一般的な魔法使いのイメージは、決してがっしりとした体格はしておらず、杖を用いるものではないのだろうか、という疑問だ。
これはこの世界でもその認識で間違ってはいない。
そもそも魔力を使用して、現実世界に影響を及ぼすことを魔法とし、これは生まれ持ったセンスである。
生まれた瞬間に、魔法が使えるか否かが決まり、魔法が使える人間は、少ないわけでもないが、けっして多くはなかった。

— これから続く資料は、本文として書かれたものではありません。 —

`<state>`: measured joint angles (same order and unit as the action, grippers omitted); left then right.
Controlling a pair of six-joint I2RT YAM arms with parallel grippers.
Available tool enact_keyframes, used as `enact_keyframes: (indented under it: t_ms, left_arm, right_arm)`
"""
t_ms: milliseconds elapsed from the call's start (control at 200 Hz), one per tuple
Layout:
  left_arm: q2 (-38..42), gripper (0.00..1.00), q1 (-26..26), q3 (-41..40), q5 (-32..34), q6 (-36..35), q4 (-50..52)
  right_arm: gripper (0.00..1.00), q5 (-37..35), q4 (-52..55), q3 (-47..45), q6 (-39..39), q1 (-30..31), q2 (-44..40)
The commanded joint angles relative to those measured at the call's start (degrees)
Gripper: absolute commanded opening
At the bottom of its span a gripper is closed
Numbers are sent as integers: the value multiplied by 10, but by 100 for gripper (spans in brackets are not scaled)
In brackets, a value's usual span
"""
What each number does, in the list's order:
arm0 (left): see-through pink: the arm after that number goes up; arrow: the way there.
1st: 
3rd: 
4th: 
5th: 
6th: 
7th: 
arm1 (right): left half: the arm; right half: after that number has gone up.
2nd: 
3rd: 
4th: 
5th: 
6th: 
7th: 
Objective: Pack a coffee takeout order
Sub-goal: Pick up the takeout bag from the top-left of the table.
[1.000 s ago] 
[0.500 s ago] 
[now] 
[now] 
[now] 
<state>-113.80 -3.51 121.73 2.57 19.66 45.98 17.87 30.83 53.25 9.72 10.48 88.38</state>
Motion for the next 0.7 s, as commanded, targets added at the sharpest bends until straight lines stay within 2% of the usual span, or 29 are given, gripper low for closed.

それ故に、魔法が使えると認定されると、その家ではちょっとした事件である。
なぜか血筋は関係なく、どんな親からでも素質のある子供は生まれ、どんなに優れた魔法使いの親でも、素質のない子供が生まれることもざらであった。
ガスバティーンも、生まれて素質があると分かったときは、父親も母親もよろこんだものだ。
貴族であったガスバティーンの家は、最高峰の魔法の知識をガスバティーンに学ばせ、それ以外のことは甘やかし尽くして育てた。
そんな中で、ガスバティーンが自分のことを特別な人間であると思い込むのは、ある種、仕方のないことであったのかもしれない。
わがまま放題で過ごす幼少期のガスバティーンは、それは手に負えなかったという。
気に入らないことがあると、魔法を使い、人々を恐怖させていた。
両親は、そんなガスバティーンを何とかするために、家庭教師を雇うことを決めたのだ。
「しかし、あの時の自分は今思い出しても恥ずかしいな!あの時先生…いや、師匠に出会えたのはまさに僥倖だった!」
その家庭教師がガスバティーンに示したことは、ふたつ。
ひとつは、自分よりも圧倒的な魔法力。
ガスバティーンの扱う魔法なんか足元にもおよばず、初めて恐怖したことを覚えている。
そしてふたつめ。ある意味これが現在のガスバティーンを血肉となっている教えである。
「師匠から伝授していただいた、紳士道。あれのおかげで、私は今、こうして立派な紳士となれたのだから!」
手元では、着々と解体した肉を干し肉にする作業が行われていた。
試験は明日で終了であるが、転ばぬ先の杖。備えあれば憂いなし。
いまや、ガスバティーンの血肉となっている紳士道は、保存食を作る手を止める気はないようだ。
その時、ザザッと近くを何かが走り抜ける音がする。
近くといっても、彼がいる位置からは目を凝らしてやっと見えるほど離れた所からの音であり、今は夜中故、目視することはできなかった。
しかし、聞こえてきた音は複数体を示しており、最初に1体。
そのあとにまとまって3体ほどが駆け抜けるものであった。
そう、彼は家庭教師に出会ってから、いろいろなことを学び続けた。
紳士道とは、広く、深いものだと、師匠からおそわっている。
そんな彼には、2足歩行と、4足歩行の音の違いを見分けることなぞ当たり前のことであり、
すでに、その場から駆け出していたのであった。